PROMPT >>
What are the lines from the top of the entries through the one with "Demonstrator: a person"? Write them out exactly, with no pictures.

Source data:
----
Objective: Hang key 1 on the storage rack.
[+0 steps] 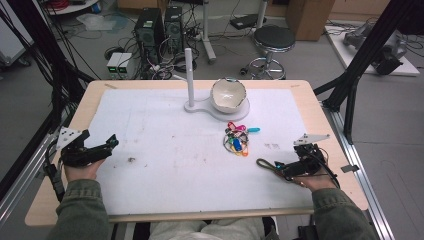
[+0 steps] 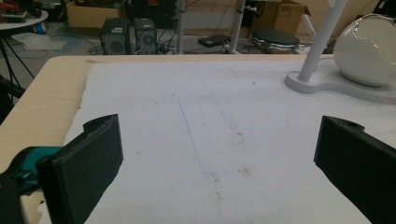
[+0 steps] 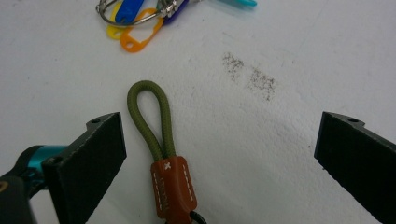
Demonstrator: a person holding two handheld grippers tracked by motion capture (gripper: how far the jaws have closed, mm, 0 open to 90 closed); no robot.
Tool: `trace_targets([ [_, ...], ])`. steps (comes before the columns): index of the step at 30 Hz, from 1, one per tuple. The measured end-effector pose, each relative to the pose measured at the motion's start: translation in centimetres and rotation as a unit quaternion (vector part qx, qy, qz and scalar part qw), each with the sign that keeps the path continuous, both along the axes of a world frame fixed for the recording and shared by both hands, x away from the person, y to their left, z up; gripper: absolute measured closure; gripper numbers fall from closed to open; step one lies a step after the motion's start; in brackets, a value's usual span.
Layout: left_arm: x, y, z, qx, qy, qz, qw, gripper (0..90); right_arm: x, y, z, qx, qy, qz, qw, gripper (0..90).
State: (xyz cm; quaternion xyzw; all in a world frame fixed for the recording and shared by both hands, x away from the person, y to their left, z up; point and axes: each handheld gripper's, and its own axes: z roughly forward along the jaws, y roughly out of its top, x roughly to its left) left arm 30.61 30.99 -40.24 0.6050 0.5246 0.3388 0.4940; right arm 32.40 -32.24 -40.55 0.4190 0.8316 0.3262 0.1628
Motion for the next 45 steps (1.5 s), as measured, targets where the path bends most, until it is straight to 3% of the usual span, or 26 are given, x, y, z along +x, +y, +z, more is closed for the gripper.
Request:
trace_targets([
  [6, 0.0, 0.0, 0.0, 0.000, 0.001, 0.000, 1.0000, 1.7, 0.1, 0.0, -0.8, -0.012, 0.038, 0.010, 0.9992, 3.8],
  [11, 0.0, 0.0, 0.0, 0.002, 0.001, 0.000, 1.0000, 1.7, 0.2, 0.1, -1.1, -0.020, 0.050, 0.013, 0.9985, 6.7],
  [12, 0.0, 0.0, 0.0, 0.002, 0.001, -0.001, 1.0000, 1.7, 0.2, 0.0, -1.0, -0.019, 0.053, 0.018, 0.9983, 13.5],
  [14, 0.0, 0.0, 0.0, 0.001, 0.001, 0.000, 1.0000, 1.7, 0.2, 0.0, -1.0, -0.019, 0.054, 0.020, 0.9982, 16.6],
  [15, 0.0, 0.0, 0.0, 0.001, 0.000, 0.000, 1.0000, 1.7, 0.2, -0.1, -1.0, -0.020, 0.059, 0.025, 0.9977, 23.5],
  [23, 0.0, -0.1, 0.0, 0.002, 0.000, -0.001, 1.0000, 1.7, 0.2, 0.2, -1.5, -0.027, 0.082, 0.047, 0.9952, 40.1],
  [28, 0.0, -0.1, 0.0, 0.003, 0.000, -0.001, 1.0000, 1.7, 0.2, 0.6, -1.6, -0.032, 0.095, 0.071, 0.9924, 60.2],
  [29, 0.0, -0.1, 0.0, 0.004, 0.001, -0.002, 1.0000, 1.7, 0.0, 0.8, -1.6, -0.041, 0.089, 0.073, 0.9925, 68.9],
  [33, 0.0, -0.1, 0.0, 0.002, -0.001, -0.001, 1.0000, 1.7, -0.1, 0.8, -1.5, -0.033, 0.097, 0.067, 0.9924, 72.6],
  [38, 0.0, -0.1, 0.0, 0.003, -0.001, -0.001, 1.0000, 1.7, -0.2, 0.9, -1.5, -0.035, 0.086, 0.067, 0.9934, 74.0],
  [45, 0.0, -0.1, 0.0, 0.002, -0.001, -0.001, 1.0000, 1.7, -0.1, 0.7, -1.3, -0.015, 0.090, 0.062, 0.9939, 74.4],
])
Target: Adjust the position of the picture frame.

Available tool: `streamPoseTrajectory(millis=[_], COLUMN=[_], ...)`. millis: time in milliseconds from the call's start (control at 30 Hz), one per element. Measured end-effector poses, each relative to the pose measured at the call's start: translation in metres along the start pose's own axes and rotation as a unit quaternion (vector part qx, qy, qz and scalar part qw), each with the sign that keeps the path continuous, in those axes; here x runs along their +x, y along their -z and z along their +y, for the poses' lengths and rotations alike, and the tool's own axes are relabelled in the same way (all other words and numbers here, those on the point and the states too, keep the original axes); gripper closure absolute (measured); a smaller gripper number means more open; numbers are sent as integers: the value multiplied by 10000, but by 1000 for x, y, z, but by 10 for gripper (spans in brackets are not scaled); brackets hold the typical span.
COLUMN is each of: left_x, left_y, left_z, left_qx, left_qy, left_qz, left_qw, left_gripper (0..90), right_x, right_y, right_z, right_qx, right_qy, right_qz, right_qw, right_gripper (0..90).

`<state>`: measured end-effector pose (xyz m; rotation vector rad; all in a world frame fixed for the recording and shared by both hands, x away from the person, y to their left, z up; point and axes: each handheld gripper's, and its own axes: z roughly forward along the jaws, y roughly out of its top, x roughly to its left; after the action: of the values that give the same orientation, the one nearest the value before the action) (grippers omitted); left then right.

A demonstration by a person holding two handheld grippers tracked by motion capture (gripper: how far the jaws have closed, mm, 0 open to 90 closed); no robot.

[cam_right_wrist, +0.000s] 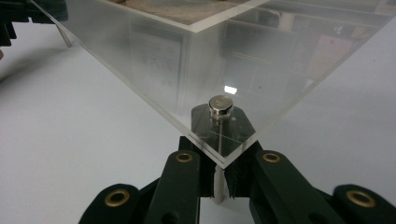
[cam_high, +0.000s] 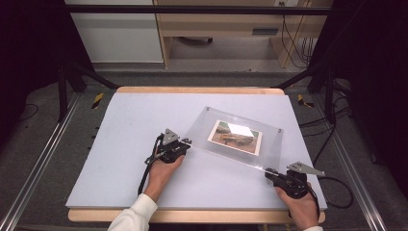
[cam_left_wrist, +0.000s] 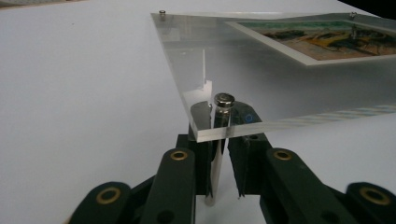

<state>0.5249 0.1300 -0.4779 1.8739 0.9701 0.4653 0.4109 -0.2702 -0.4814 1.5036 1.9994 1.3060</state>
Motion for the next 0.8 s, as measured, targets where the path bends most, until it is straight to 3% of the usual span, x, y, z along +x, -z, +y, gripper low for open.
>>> streamPoseTrajectory(millis=[100, 667, 800], left_x=[1, 0, 0], left_y=[0, 4, 5], left_z=[1, 8, 11], left_qx=[26, 75, 80], left_qy=[60, 186, 145], left_qz=[16, -43, -60], left_qw=[10000, 9998, 9998], left_gripper=[834, 838, 840], right_x=[0, -1, 0], right_y=[0, 2, 3], right_z=[0, 2, 4], right_qx=[-1, -177, -262], right_qy=[7, -5, 42], right_qz=[-6, -96, -77], right_qw=[10000, 9998, 9996], right_gripper=[842, 799, 832])
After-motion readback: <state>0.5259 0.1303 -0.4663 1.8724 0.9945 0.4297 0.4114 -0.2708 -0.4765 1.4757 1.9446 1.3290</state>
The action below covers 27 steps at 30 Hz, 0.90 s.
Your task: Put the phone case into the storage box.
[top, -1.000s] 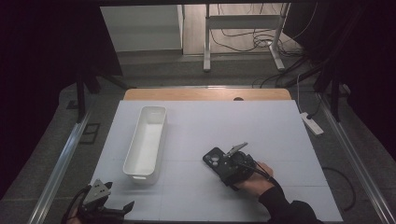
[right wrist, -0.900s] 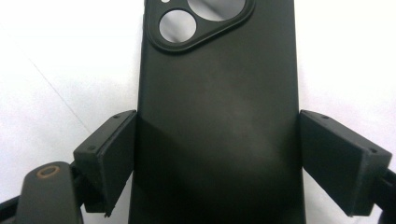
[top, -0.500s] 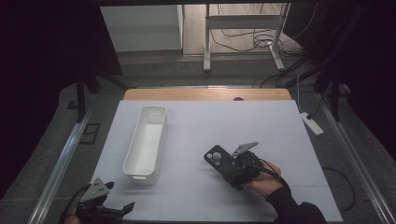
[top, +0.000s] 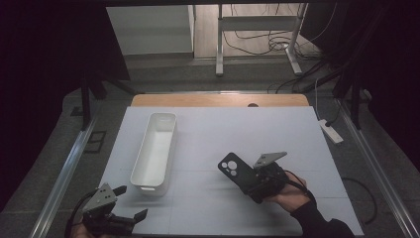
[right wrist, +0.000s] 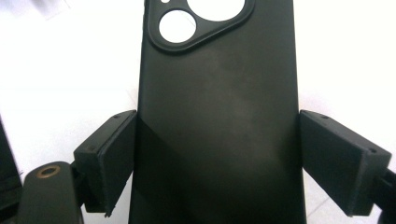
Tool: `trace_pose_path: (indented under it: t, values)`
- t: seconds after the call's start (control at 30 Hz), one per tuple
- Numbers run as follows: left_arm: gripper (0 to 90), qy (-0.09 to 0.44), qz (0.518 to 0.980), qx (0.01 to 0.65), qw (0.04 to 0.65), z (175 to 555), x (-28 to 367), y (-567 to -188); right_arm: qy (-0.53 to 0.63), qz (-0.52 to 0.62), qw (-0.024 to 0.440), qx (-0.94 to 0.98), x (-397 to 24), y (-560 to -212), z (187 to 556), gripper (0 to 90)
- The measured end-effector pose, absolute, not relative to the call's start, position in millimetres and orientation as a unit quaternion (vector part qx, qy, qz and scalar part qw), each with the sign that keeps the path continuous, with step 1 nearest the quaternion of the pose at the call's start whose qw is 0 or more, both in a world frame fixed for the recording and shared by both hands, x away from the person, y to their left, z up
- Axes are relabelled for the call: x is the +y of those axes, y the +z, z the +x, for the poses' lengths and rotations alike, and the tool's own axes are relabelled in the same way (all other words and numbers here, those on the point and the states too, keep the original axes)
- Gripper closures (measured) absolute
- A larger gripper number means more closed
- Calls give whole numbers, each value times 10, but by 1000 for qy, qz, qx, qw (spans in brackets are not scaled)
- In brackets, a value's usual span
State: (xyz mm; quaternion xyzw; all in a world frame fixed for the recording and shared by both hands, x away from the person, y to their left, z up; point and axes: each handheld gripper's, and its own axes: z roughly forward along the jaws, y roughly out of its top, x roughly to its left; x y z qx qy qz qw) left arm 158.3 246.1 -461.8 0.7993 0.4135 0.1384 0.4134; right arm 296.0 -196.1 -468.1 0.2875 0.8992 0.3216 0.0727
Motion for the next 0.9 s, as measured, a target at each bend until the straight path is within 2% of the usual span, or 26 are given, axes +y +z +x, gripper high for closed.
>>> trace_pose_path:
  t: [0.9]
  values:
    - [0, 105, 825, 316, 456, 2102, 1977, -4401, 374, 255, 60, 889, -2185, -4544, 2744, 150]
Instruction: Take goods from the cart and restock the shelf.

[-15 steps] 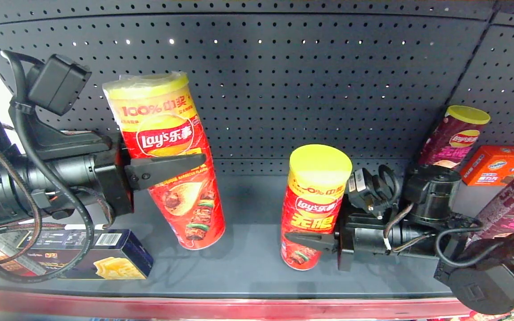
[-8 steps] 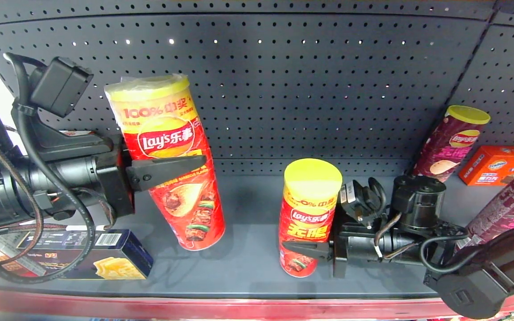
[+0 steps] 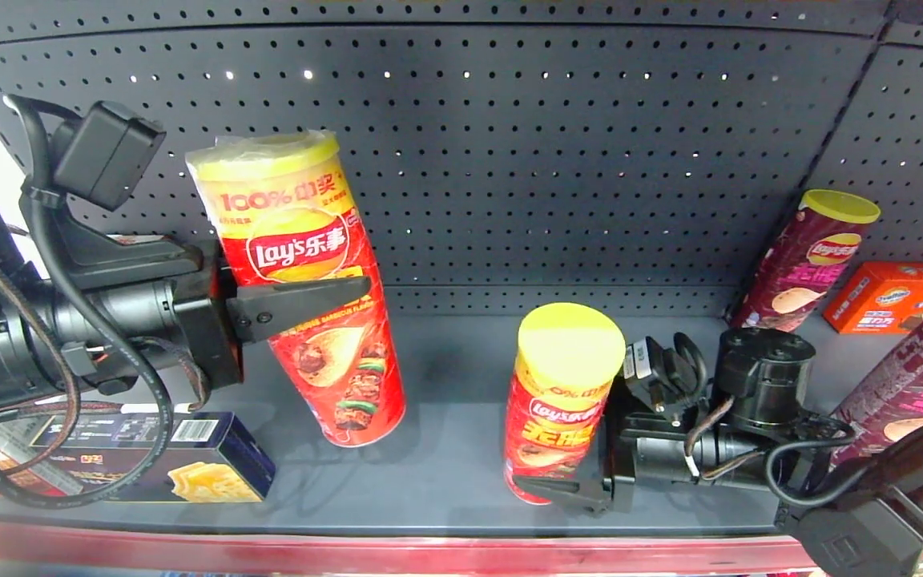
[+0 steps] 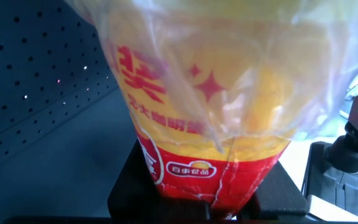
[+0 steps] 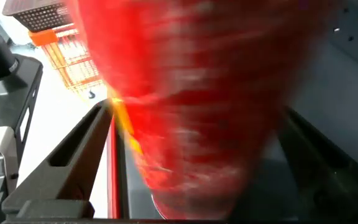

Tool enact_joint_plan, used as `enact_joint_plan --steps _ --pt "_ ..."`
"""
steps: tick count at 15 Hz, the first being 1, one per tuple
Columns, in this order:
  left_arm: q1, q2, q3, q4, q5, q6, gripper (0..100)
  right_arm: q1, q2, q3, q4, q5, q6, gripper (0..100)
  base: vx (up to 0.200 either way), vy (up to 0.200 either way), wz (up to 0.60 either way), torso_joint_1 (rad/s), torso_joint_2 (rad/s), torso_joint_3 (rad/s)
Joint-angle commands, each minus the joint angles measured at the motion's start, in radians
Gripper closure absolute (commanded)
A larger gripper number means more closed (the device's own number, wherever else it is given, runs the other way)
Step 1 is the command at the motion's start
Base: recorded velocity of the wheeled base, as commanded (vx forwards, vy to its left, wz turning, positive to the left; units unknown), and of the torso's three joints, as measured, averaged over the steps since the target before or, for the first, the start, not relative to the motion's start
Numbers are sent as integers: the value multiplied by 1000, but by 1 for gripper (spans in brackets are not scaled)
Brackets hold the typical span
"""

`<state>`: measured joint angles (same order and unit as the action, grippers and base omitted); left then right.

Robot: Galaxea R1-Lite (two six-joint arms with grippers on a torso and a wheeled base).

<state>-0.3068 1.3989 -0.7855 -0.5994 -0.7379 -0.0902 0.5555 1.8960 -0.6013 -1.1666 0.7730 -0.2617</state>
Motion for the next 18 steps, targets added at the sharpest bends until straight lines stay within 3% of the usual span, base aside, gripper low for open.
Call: enact_joint_plan --steps 1,5,10,13,15,18 --pt "0 0 2 0 0 0 100 -8 -37 12 -1 -1 -1 0 0 0 0 0 0 0" --pt "0 0 0 0 0 0 100 -63 -124 34 4 -1 4 0 0 0 0 0 0 0" --pt "0 -8 28 -2 0 0 100 -66 -379 184 27 -4 41 0 0 0 0 0 0 0" --pt "2 -35 49 0 0 -2 100 -101 -676 239 196 -12 78 0 0 0 0 0 0 0" --pt "2 -41 51 0 2 -3 100 -138 -811 238 323 -83 79 0 0 0 0 0 0 0" --pt "6 -43 48 -2 -2 -3 100 -194 -1241 281 722 -434 171 0 0 0 0 0 0 0"
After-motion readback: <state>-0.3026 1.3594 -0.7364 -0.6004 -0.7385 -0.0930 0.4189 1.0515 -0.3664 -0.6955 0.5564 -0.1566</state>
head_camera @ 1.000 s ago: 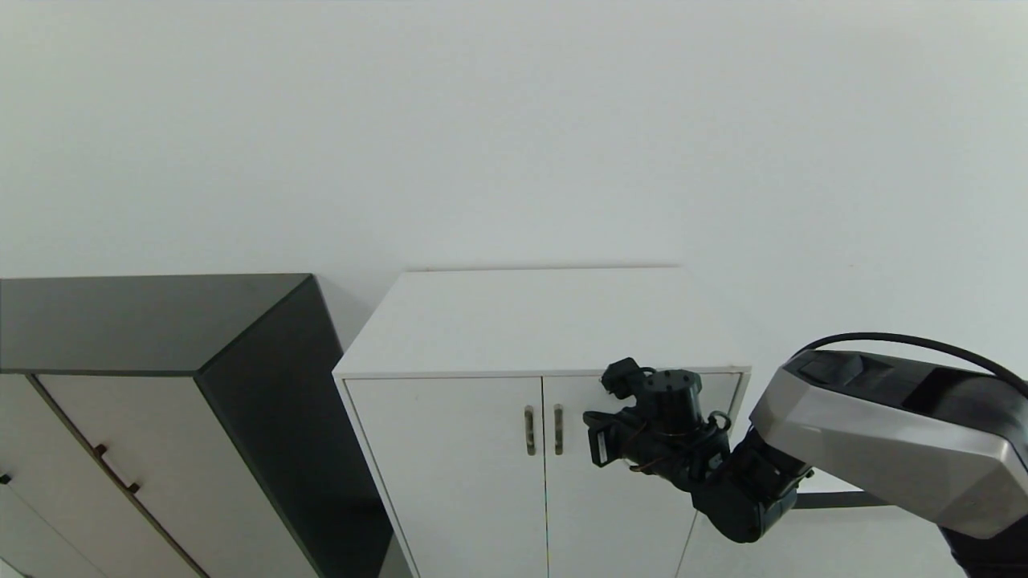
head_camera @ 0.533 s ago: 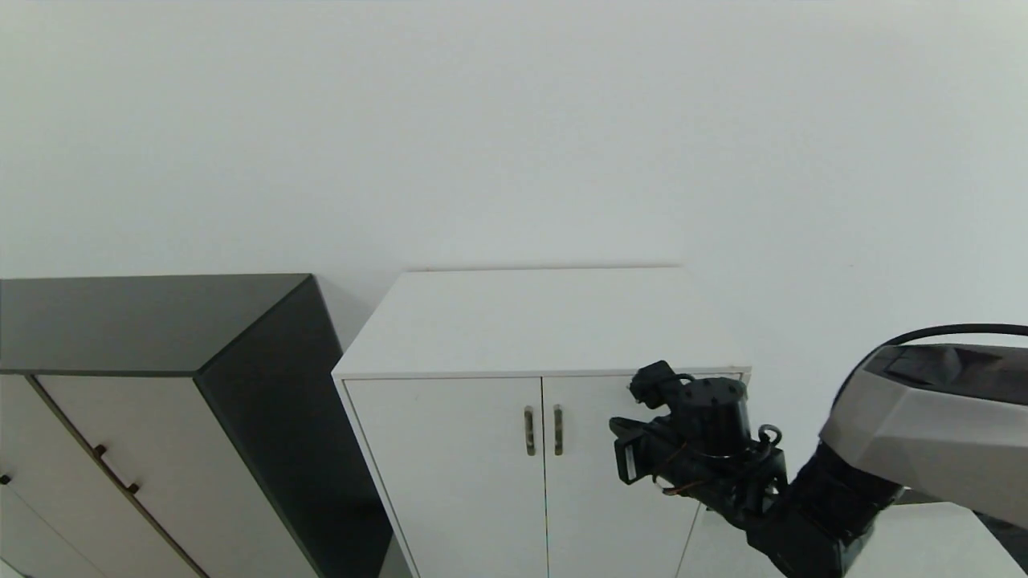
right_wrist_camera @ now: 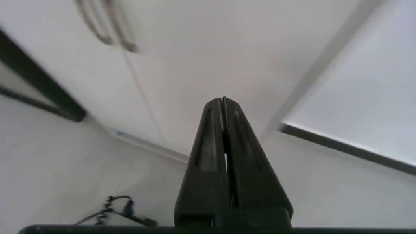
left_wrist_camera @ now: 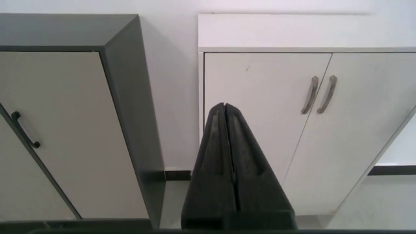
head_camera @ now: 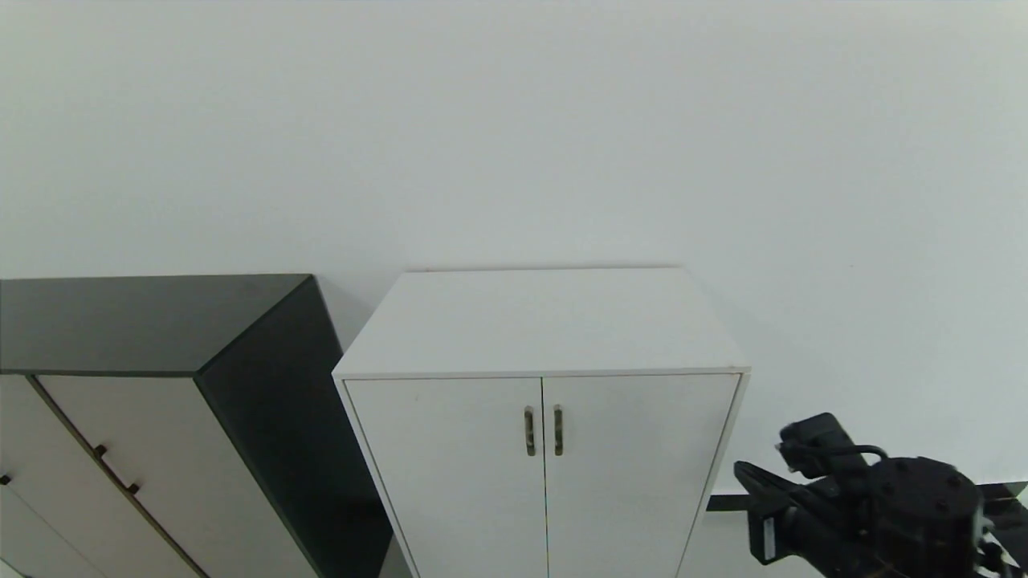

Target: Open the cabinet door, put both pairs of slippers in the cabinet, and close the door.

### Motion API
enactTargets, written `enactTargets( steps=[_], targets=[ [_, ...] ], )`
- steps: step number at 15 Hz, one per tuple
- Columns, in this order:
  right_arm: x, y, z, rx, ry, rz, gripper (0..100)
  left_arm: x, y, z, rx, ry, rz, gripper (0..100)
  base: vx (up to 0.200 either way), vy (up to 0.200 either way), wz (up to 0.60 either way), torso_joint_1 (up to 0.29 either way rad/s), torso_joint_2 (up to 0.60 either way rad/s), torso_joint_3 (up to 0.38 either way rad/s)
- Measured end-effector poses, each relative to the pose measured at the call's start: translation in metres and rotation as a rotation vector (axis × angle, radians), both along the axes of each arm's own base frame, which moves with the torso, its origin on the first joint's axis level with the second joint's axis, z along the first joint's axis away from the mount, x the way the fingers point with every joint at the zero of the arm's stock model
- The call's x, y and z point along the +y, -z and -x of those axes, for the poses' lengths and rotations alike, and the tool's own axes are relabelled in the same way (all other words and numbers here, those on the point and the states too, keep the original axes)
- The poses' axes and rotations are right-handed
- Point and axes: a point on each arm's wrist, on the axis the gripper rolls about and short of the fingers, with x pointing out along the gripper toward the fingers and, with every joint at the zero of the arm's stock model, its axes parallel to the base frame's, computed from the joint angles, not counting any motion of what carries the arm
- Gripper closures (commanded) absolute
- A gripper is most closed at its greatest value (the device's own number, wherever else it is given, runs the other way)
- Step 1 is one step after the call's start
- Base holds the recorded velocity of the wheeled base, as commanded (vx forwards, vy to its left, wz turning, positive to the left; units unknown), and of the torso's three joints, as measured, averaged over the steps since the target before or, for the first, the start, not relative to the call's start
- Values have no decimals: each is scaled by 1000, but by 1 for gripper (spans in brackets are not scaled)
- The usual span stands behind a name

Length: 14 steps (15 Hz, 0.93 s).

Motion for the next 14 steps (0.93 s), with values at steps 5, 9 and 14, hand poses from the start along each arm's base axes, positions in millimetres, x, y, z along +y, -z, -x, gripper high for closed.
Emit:
enactTargets(
  steps=[5, 9, 14],
  targets=[
    [-41, -20, 44, 62, 98, 95, 100, 0, 0, 0, 0, -1, 11, 100, 0, 0, 0, 0, 0, 0],
    [-74, -24, 94, 199, -1, 140, 100, 0, 0, 0, 0, 1, 11, 100, 0, 0, 0, 0, 0, 0],
    [-109, -8, 150, 325, -138, 124, 100, 0, 0, 0, 0, 1, 11, 100, 0, 0, 0, 0, 0, 0]
  ],
)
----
EXPECTED OUTPUT >>
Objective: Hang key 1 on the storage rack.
[+0 steps] 
[+0 steps] 
[+0 steps] 
Demonstrator: a person holding two handheld grippers tracked by motion capture (gripper: how far the jaws have closed, mm, 0 open to 90 closed); no robot.

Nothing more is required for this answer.